Co-digestion is the anaerobic treatment of a mixture of at least two different nutrient-complementary substrates or waste types. Co-digestion can overcome carbon or nitrogen deficiencies [182]. The mixing of several waste types has a positive synergy on both the AD process itself and on economy of the treatment [78]. Abundance of nitrogen in the substrate can lead to excessive ammonia formation leading to ammonia toxicity and AD process inhibition. Conversely, too little nitrogen creates a risk of nutrient limitation and low buffering capacity incapable to neutralise the volatile fatty acids produced by fermentative bacteria, ultimately resulting in a more pH-sensitive and inhibited AD process [121]. During AD, the microbial community utilises carbon 25–30 times faster than nitrogen [187]. Since not all the carbon and nitrogen in the substrate are available for digestion, the actual C:N ratio is a function of the substrate characteristics and digestion operational parameters. Substrates high in nitrogen can be combined with substrates high in carbon in order to attain the desired C:N ratio for optimal AD process.
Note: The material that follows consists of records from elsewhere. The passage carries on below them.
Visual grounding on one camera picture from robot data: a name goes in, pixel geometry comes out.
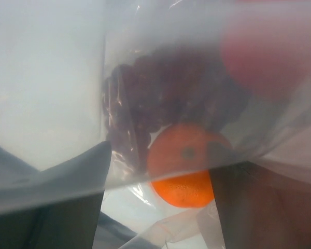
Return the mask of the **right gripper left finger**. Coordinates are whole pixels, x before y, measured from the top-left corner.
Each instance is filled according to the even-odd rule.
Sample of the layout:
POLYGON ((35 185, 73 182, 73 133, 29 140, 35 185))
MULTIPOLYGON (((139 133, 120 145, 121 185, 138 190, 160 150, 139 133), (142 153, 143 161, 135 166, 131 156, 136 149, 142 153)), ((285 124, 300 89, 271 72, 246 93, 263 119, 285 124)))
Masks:
POLYGON ((0 248, 91 248, 110 160, 101 142, 40 171, 0 147, 0 248))

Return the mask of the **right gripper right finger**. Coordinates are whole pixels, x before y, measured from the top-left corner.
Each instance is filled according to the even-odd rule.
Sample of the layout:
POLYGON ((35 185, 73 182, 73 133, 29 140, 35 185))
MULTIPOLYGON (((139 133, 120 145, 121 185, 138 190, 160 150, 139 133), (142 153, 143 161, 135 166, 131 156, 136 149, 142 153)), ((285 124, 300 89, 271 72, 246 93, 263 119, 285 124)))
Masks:
POLYGON ((209 173, 226 248, 311 248, 311 184, 250 162, 209 173))

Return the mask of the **clear zip bag orange seal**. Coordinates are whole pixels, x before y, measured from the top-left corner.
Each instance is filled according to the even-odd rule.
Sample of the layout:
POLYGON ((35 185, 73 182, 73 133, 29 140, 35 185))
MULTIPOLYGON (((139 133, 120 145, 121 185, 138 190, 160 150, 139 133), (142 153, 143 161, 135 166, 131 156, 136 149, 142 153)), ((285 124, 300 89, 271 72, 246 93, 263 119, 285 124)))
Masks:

In general, a C/N ratio of 20–32 has been reported to be the optimal for anaerobic digestion [31, 38, 166, 189]. Furthermore, co-digestion enables the treatment of organic waste with high methane yield due to positive synergies established in the bioreactor [70, 124]. Therefore a suitable ratio of biodegradable carbon to nitrogen can be maintained by co-digestion for efficient AD process. Highly lignocellulosic feedstocks such as wood dust, cotton residues, among others which are rich in carbon but poor in nitrogen should be co-digested with those rich in nitrogen but poor in carbon such as chicken droppings, pig slurry among others. Despite the benefits of co-digestion, co-digestion of mixtures of different wastes including banana waste is seldom reported [48].

  1. (c)

    Appropriate bioreactor design

     

An anaerobic bioreactor or biogas digester is an enclosed chamber that uses microorganisms to degrade organic matter with the production of biogas. Most farm-based biogas digesters are generally designed for the fermentation of liquid manure and include the traditional floating dome Indian digesters, fixed dome Chinese digester and tubular type. Although these digester types are commonly used in domestic biogas generation, they are associated with significant gas leaks, mainly methane and such defects mainly arise from technical and inappropriate designs which ultimately compromise the efficiency and overall economic value of the digester [72]. This indicates that they are not appropriate for industrial application in the current form and may either be modified or new designs may be made for large-scale industrial applications. Similarly, the high-rate and hybrid digesters that have been modified from conventional digesters to improve anaerobic digestion by sustaining inoculum-substrate exposure and sludge retention are inappropriate for AD of plant biomass and only best suitable for liquid wastes such as waste water effluents. These bioreactors include upflow anaerobic sludge blanket (UASB) and expanded granular sludge bed (EGSB) reactors. When anaerobic digestion of plant biomass is carried out in these conventional bioreactors, the feed substrate slurry tends to build up a persistent float layer that results into discharge of effluent slurry containing partially digested feed substrate and wash out of active biomass (inocula seeding) and ultimately causing AD process failure. Therefore, the efficient anaerobic digestion of lignocellulosic biomass with enhanced biogas production rates requires an appropriate digester design that can circumvent the above heighted challenge.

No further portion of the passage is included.